Task objective |
Scan the data for "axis" and copy the lines it appears in.

Dataset section |
-.-.-

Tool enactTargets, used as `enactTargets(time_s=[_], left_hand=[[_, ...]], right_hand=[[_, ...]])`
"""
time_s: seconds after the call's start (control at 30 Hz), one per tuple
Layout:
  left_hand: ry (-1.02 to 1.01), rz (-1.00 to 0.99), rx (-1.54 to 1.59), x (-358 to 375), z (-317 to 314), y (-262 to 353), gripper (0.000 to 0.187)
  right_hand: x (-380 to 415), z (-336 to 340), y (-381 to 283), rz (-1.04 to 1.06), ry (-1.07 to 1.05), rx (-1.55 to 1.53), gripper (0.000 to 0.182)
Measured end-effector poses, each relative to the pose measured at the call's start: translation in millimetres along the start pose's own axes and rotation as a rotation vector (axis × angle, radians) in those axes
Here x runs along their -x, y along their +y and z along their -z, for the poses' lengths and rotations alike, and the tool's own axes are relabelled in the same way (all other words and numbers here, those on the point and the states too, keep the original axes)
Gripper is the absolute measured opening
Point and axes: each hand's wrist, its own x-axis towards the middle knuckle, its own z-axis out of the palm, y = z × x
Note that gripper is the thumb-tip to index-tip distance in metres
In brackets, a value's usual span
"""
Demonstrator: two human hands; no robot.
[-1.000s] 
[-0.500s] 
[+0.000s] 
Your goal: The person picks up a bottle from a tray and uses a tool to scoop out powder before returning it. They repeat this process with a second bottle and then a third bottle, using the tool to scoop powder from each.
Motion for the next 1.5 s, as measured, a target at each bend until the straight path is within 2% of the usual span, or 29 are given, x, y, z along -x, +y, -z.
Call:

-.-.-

Response |
Measured end-effector poses, each relative to the pose measured at the call's start: translation in millimetres along the start pose's own axes and rotation as a rotation vector (axis × angle, radians) in those axes
Point and axes: each hand's wrist, its own x-axis towards the middle knuckle, its own z-axis out of the palm, y = z × x

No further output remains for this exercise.